Information and communication technologies are known to be instrumental in the enhancement of healthcare management capabilities in developing countries. Turkey - a developing country - has undergone a major healthcare transformation marked by the redesign of primary care delivery and the implementation of a nation-wide Electronic Health Records (EHR) system. In this research, presenting Turkey's case, we investigate the consequences of EHR implementation in developing countries. We argue that to better understand the consequences, we need to link macro-level healthcare goals with micro-level system usage behaviors that actualize the macro-level goals or alternatively result in unintended negative health outcomes.

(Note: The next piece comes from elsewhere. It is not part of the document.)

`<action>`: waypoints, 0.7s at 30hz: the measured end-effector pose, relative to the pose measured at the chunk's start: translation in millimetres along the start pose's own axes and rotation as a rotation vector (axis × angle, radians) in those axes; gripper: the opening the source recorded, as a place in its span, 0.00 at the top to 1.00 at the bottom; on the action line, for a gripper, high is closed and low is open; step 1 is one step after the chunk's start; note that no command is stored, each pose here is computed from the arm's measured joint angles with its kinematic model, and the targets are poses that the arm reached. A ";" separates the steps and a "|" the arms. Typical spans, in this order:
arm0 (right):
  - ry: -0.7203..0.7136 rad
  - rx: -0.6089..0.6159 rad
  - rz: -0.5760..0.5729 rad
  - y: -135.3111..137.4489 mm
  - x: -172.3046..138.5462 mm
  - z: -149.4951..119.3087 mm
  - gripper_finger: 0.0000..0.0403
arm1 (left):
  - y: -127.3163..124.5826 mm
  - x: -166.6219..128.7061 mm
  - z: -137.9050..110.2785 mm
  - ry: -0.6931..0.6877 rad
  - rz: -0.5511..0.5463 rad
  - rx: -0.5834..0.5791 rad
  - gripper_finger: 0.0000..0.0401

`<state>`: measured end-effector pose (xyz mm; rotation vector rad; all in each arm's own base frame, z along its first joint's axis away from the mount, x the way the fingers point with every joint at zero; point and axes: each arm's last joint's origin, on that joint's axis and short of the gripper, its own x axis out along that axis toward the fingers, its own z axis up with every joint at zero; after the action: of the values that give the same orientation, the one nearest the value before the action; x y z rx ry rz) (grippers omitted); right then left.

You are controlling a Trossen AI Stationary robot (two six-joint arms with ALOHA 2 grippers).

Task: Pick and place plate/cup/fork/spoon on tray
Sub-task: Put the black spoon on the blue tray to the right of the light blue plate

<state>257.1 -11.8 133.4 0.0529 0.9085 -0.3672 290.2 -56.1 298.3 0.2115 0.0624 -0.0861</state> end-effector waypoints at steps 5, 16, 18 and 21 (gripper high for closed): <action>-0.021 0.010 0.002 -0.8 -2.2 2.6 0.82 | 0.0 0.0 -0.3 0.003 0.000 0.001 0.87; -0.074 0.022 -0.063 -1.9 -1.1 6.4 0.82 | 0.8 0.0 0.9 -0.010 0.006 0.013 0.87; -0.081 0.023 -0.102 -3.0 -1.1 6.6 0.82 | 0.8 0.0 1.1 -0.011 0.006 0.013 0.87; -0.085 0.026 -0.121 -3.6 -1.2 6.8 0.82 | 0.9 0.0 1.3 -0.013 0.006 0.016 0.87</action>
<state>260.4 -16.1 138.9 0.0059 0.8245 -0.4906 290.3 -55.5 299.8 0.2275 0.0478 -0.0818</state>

We posit that this linkage is achieved through the meso-level structures, namely the EHR and the organizational context, in which it is embedded. Hence, we examine the EHR's role in this relationship. Our findings indicate that EHR usage both enables and constrains the achievement of clinicians' professional goals in the context of primary care delivery. Moreover, goal alignment between the government agency as the designer of the system and the clinicians influence the outcomes of the EHR-enabled transformation. When the healthcare goals are aligned, the system enables the clinicians to achieve their professional goals and their system usage behaviors converge, contributing to improvements in health outcomes. Contrarily, when the goals are misaligned, the system constrains goal achievement and the clinicians show divergent usage behaviors, including goal abandonment. In turn, goal abandonment may lead to negative consequences and even adversely affect the achievement of population-level healthcare goals in the long run.